Im having the same stuff babe... Sucks to the max hey?? I'm feeling so out of control and I hate it!! Worst part is that it is every day!!!!! I just want it to give me a break!!!! If you find anythin that works for you let me know!!!!!!
I am in exactly the same boat. I have anxiety attacks virtually from the time I wake up in the morning until I go back to sleep the following night. ABout 4 to 5 months ago when I got my first full on panic attack I thought I was going to die. I had several attacks after that, probably on a weekly basis. I took my BP every chance I had. I become obbsessed with symptoms, heart beats, palpatations, numbness of arms, face, legs, and yes the tongue as well. Once I finally accepted it was all anxiety the symptoms toned down slightly. My doctors pushed for me to go on antidepressants. I finally gave in and tried Lexapro and Zoloft for 3 weeks. Both gave me adverse affects. Full on heart palpitations 24/7. Night sweats, had body tremors and could not settle. I saw a my neurologist as a follow up after having been asssigned to him in hospital 10 months ago when all this really started after having a sinus infection, and he did not agree with the GP and taking the antidepressants.

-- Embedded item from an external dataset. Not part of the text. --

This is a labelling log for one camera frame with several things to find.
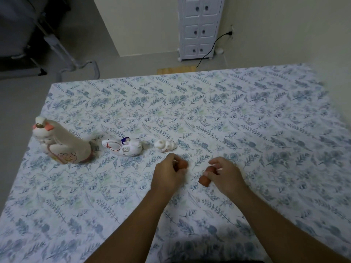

He believes I should take Xanax to get me through the stage I am at now.
At the moment I have been suffering with anxiety symptoms all day. Throat restiction and tightness, chest pains, massive headaches, very dizzy and at the moment very angry. I have virtually stopped working the two days I used, I don't go to the gym any more and am to scared to leave the house. Thanks to my two young kids I try and keep their lives normal to some extent, which forces me to get the courage everyday and take them to school. I harly shop any more and today I finally went to the hairdresser after I don't know how long.
I have tried the psychologist sessions which were ok. I even tried a psychiatrsit for about five weeks, which made me hyperventilate one day and I have been able to control this symptom since. However, one day when I went in with an anxiety attack and he was going tthrough his cognitive steps of me over coming it, he told me that people like me would be referred to as nuts if I went to hospital and told them I thought I was having anything other than a panic attack. I never went back to him again.
My anxiety has affected everyone around me. My kids, husband, parents, friends rarely want to have much to do with me. Unless one is going through what we all are, there is not a person who can begin to understand how difficult it is. One's life become debilitating. I was a person who enjoyed life to the max. Now I have become someone who dreads waking up every morning. My neurologist suggested buying a book calledd The mindfullness and acceptance of anxiety workbook. So far from what I have read it is quite good. The other thing I find helps is meditation. A really good friend makes sure we go meditating to this fab place. If anyone lives in Melbourne spam unapproved and would like the details, let me know. Yoga is good also when I get there. I usually find any excuse not to go as I am scared of collapsing. If anyone has come across any miracle cure please let me know. Until next time, good luck to everyone of you and remember you are not alone. There are a few of us out there experiencing the exact same thing. Gina
Hi everyone. I am 25 years old, and after my grandmom had a heart attack last year I started having chest pains (my anxiety used to result in terrible stomach aches, but not anymore). The chest pain has become progressively worse, to the point where I have chest pain every single day. Xanax helps most of the time, but I'm convinced that I'm dying (even though I had a normal EKG in Jan, and no other health issues). I am constantly dizzy, spacey, and afraid of passing out or having a heart attack, especially while driving. I wake up in the morning anxious, and don't want to go to work. I hate my life right now, I don't remember the last time I felt "normal." It's a comfort to know that I'm not alone, I just need to end this before it gets out of control and I stop leaving my house.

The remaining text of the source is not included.